“What just happened?” The court-appointed lawyer repeated Jackie Summers words, then replied tersely. “You got f***ed.”
During a car accident, everything happens in slow motion.
I had always wanted an American muscle car. They were built in a time when there was no shame in speed and no embarrassment in excess. It came as no surprise that the first time I laid eyes on Veronica–Ronnie for short–I fell madly, deeply in love.
She was a ’72 Buick Skylark custom convertible, canary yellow. 350 V8 engine, white leather bucket seats, canvas top, and a deep, throaty growl every time I hit her accelerator. The twelve miles I got per gallon were well worth the rumbling thunder of her idle, and the roar of power vibrating up my spine every time I hit the gas. Ronnie was 3,000 pounds of pure American steel and arrogance.
With the help of Louie, my mechanic, I’d spent the better part of two years restoring her to showroom condition. Louie spewed a contiguous stream of curses so rank it could singe your ear-hairs, but he was honest, reasonably priced, and trustworthy. With the top down and the wind in my hair–I had hair back then–I left my parents home in Jamaica, Queens, and enjoyed the warmth of the summer sun, setting on my face.
Someone ran a stop sign.
Time dilation has been described as how the perception of time changes in the eyes of the observer, relative to the events occurring. “Put your hand on a hot stove for a minute, and it seems like an hour” according to Einstein. “Sit with a pretty girl for an hour, and it seems like a minute. THAT’S relativity.”
Being in a car accident is like watching a Michael Bay action sequence at 1,000 frames per second. Your rational mind can’t wrap itself around the concept that it’s actually happening, much less that it’s happening to you. The events of the next several moments seemed to stretch out into forever.

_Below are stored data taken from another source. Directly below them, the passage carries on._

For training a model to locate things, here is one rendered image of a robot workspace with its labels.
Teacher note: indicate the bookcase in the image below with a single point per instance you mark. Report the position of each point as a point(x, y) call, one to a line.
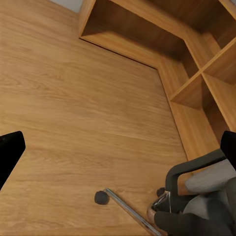
point(208, 27)
point(128, 27)
point(206, 106)

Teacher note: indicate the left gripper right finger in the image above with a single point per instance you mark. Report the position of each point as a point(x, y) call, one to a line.
point(228, 146)

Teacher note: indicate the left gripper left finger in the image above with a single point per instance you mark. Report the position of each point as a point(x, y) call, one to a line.
point(12, 147)

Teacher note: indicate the swivel chair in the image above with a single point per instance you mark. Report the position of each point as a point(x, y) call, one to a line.
point(212, 212)

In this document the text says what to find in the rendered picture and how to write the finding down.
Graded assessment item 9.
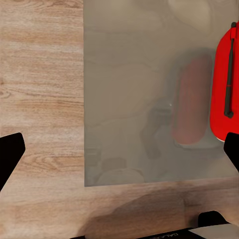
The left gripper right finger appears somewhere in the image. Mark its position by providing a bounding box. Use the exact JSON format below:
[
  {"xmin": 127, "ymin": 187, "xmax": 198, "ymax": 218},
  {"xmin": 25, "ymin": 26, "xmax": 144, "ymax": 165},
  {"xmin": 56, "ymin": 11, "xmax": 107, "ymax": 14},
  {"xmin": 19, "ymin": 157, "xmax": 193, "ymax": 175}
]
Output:
[{"xmin": 224, "ymin": 132, "xmax": 239, "ymax": 171}]

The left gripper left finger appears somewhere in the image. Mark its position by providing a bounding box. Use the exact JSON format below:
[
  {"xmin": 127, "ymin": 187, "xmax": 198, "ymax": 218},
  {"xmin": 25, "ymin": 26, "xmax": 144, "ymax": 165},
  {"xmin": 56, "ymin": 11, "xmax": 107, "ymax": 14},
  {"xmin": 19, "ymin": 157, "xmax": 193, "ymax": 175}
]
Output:
[{"xmin": 0, "ymin": 132, "xmax": 25, "ymax": 191}]

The radio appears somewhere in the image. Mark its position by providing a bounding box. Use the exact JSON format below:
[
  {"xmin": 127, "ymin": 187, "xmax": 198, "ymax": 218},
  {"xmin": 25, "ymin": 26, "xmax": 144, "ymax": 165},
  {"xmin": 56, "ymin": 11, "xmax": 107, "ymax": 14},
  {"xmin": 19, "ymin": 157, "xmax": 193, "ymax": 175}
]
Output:
[{"xmin": 210, "ymin": 21, "xmax": 239, "ymax": 143}]

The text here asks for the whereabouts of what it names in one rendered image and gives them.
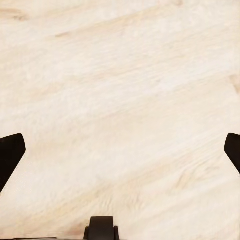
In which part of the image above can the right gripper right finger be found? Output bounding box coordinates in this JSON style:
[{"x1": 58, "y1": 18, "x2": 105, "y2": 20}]
[{"x1": 224, "y1": 133, "x2": 240, "y2": 173}]

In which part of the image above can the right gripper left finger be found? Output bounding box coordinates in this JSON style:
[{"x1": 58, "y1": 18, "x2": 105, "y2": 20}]
[{"x1": 0, "y1": 133, "x2": 26, "y2": 193}]

I saw the car run the intersection; I tried to swerve out of its way. For those of you who have never been in a car collision: there’s an earth-shattering kaboom, complete with the sound of metal wrenching, tires screeching, the smell of rubber and oil burning, and the clanging of parts which were once connected, now banging into each other impotently. I felt my amygdala shut down my frontal lobes and flood my brain with dopamine, snapping instantly into crisis mode, as the offending vehicle slammed into Ronnie’s passenger door. Had anyone been sitting in the passenger’s seat, they would have been killed, instantly. If I wasn’t surrounded by two tons of American steel wrapped in canary yellow paint, I would have been killed too.
I remember spinning backwards and headlong into oncoming traffic, instinctively, desperately–and ineffectually–trying to steer out of the spiral. I remember the look of panic on the driver’s face as he slammed unavoidably into Ronnie, the force of gravity doubling and then doubling again as I screeched to an abrupt stop.

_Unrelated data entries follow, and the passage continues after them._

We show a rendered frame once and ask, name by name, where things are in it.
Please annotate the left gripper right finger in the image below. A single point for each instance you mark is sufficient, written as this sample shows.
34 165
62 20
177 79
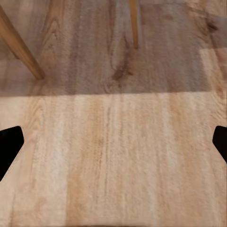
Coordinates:
220 141

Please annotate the straight chair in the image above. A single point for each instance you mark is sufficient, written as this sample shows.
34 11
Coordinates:
134 23

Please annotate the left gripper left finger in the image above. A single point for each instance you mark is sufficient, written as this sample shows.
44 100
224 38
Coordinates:
11 141

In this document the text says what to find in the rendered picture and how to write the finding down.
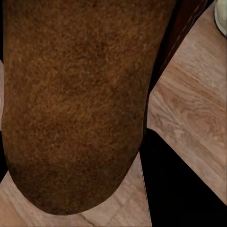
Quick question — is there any sandal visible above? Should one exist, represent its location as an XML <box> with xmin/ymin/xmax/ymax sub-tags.
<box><xmin>0</xmin><ymin>0</ymin><xmax>214</xmax><ymax>215</ymax></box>

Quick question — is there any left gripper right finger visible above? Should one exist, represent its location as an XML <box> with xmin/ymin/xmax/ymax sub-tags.
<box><xmin>140</xmin><ymin>128</ymin><xmax>227</xmax><ymax>227</ymax></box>

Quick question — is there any gym shoe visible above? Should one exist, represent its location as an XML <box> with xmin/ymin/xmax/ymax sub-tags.
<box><xmin>213</xmin><ymin>0</ymin><xmax>227</xmax><ymax>38</ymax></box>

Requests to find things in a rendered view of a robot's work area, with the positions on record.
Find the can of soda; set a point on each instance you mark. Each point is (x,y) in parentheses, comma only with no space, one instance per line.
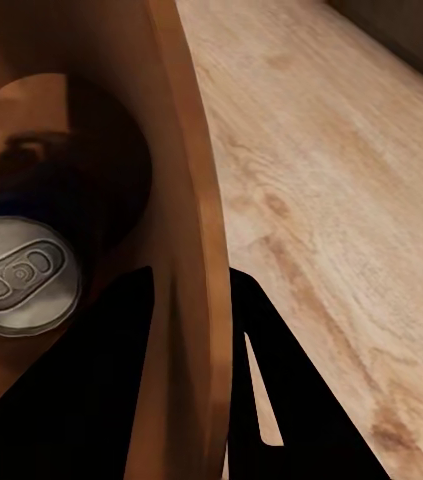
(53,224)

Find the cabinet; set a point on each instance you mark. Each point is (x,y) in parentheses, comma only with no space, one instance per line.
(397,24)

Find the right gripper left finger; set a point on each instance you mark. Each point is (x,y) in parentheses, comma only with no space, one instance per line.
(70,415)

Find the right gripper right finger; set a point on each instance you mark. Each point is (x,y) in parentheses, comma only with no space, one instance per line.
(320,441)

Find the trash can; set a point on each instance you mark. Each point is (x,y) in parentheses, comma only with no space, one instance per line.
(109,87)

I hopped out of Veronica miraculously unscathed. I checked to make sure everyone else in the accident was unharmed–including the moron who’d hit me. And then, I turned my attention to the mangled hunk of metal that moments ago had surrendered her life to protect mine. The damage was catastrophic. I removed her fuzzy dice, sat on the street where she bled transmission fluid, and cried.
How I survived without a scratch is God’s own private mystery.

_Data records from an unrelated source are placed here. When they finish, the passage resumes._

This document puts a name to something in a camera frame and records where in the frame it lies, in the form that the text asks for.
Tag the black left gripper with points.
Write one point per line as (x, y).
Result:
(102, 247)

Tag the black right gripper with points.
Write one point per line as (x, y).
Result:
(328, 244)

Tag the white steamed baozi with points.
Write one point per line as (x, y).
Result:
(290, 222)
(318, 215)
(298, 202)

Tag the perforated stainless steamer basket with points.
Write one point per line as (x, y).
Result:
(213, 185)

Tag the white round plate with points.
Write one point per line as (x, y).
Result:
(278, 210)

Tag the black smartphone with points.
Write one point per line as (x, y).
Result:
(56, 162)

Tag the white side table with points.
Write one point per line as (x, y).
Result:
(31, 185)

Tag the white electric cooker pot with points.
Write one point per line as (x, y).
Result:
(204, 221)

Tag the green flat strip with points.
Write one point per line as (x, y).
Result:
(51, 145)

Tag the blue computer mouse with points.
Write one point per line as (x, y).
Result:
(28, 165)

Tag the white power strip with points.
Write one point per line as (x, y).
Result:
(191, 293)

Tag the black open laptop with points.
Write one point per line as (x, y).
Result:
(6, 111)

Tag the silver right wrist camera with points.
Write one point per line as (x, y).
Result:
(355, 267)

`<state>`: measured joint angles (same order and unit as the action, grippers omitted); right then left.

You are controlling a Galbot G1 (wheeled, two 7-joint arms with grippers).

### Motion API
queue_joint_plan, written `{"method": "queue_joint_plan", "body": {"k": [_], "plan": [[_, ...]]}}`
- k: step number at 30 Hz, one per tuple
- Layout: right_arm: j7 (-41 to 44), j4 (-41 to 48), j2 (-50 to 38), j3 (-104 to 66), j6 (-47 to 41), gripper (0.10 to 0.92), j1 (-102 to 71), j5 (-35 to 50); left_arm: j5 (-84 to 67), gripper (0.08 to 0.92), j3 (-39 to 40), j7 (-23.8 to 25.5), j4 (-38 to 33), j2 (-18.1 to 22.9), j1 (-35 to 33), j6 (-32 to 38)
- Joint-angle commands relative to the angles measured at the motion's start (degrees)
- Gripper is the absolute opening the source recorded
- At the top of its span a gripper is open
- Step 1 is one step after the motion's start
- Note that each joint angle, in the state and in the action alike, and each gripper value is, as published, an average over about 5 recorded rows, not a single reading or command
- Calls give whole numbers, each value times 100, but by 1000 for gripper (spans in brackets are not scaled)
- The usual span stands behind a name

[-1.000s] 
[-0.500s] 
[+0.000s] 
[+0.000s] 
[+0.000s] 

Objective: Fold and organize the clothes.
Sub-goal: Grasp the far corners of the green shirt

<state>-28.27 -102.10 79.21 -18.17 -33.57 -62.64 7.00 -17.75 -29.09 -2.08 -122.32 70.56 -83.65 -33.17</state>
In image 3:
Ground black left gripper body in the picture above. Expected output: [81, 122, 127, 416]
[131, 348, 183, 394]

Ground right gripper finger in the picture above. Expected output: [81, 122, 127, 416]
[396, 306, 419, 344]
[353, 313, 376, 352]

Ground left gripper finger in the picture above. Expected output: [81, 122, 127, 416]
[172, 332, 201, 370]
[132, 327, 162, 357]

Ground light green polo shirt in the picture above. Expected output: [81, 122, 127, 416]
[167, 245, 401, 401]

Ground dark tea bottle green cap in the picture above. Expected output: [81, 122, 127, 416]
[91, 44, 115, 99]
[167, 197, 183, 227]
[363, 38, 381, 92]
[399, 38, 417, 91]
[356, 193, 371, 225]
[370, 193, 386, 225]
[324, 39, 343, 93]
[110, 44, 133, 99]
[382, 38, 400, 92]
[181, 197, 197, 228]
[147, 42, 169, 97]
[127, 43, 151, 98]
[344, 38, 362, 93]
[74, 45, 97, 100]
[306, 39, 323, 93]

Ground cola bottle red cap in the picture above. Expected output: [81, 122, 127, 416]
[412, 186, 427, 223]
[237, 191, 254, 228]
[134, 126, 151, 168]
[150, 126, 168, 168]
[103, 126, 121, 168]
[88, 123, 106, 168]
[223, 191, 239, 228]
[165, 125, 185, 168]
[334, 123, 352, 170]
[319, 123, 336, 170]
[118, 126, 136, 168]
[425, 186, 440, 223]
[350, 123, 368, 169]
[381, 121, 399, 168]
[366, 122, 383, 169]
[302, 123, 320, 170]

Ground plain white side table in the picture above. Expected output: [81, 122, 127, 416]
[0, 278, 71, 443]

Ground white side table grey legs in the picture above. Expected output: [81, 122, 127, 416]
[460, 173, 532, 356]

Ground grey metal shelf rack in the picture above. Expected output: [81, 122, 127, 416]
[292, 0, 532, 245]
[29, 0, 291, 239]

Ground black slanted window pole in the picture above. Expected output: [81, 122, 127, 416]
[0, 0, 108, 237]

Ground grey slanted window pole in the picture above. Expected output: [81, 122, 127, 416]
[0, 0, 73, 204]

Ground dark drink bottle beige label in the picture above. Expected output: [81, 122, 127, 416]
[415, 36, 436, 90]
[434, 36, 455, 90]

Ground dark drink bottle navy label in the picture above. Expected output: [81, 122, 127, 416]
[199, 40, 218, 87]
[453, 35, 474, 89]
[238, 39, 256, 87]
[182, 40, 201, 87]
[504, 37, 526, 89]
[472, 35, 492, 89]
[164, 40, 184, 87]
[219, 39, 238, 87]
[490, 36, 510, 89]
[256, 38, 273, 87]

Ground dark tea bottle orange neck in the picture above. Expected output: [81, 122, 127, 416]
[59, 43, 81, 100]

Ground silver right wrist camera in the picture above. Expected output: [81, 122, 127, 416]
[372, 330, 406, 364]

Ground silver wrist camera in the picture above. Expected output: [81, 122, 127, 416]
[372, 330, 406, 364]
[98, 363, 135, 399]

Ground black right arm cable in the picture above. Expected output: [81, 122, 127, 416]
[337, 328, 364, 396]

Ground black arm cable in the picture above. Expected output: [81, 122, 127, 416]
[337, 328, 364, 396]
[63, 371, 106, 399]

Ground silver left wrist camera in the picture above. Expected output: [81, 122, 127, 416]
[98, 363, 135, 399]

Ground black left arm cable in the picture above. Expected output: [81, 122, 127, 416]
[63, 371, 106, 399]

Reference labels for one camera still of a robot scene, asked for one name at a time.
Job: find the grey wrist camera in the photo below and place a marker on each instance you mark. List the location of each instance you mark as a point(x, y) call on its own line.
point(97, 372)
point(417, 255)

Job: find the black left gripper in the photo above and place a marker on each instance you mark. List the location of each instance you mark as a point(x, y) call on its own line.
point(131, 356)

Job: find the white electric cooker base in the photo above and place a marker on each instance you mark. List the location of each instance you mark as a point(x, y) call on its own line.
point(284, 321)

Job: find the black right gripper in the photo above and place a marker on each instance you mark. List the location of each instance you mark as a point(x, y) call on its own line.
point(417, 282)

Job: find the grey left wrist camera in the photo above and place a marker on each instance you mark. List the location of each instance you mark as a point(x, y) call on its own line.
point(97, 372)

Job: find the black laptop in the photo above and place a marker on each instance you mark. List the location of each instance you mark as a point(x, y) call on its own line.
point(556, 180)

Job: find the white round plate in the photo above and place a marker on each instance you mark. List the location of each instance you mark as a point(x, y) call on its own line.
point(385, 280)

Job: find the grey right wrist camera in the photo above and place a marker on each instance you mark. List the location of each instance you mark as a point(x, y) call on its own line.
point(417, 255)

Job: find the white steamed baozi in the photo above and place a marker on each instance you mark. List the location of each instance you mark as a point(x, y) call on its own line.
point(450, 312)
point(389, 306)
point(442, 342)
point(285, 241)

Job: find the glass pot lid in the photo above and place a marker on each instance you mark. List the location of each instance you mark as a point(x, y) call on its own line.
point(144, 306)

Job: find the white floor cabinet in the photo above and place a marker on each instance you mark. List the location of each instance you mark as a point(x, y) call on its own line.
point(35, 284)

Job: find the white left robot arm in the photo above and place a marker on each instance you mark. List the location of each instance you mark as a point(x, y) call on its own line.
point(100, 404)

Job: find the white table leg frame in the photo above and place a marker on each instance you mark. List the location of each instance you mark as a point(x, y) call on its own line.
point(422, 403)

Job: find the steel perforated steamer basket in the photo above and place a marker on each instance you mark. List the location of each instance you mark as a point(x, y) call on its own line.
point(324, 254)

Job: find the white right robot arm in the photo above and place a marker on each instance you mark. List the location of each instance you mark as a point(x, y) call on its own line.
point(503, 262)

It didn’t take long for the police to arrive. They made sure no one was in critical condition, wrote down stories, and ran checks on licenses. It was at that moment I discovered my license had been suspended, due to an unpaid ticket.
A first-time, misdemeanor offense, the officers had the option of writing me a $75 fine, along with a summons for a court appearance: the minimum penalty for this particular offense.
I’d just survived a major car accident. I was shaken but generally unharmed. I was lamenting the death of my beloved Veronica when the pendulum of law swung about as far from justice as I believed possible. I was handcuffed, shoved into the back of a squad car, and taken to central booking.
In prison, everything happens in slow motion.
Being arrested is a lot like that slow-mo Michael Bay action sequence, expect instead of watching, it’s happening to you. My mind couldn’t wrap itself around what was going on, but I wasn’t given much of a choice. The events of the next several days seemed to stretch out into forever.
The next 127 hours of my life might as have well have been 127 years. I’d had a previous–entirely unwarranted–encounter with central booking once before, having been incarcerated for 12 hours without being charged. I knew to be extra careful not to mouth-off to the officers entrusted to my care, as I’d no desire to repeat the Abner Louima incident. The eternal descent to the holding cells known as “the Tombs” were an unwelcome memory I’d hope never to repeat. It was a Sunday, which was good only because it meant I didn’t have to rot the entire weekend in a six-by-six room while awaiting trial. I used my single phone call to tell my parents where I was. I wasn’t given the opportunity to post bail, or hire a lawyer.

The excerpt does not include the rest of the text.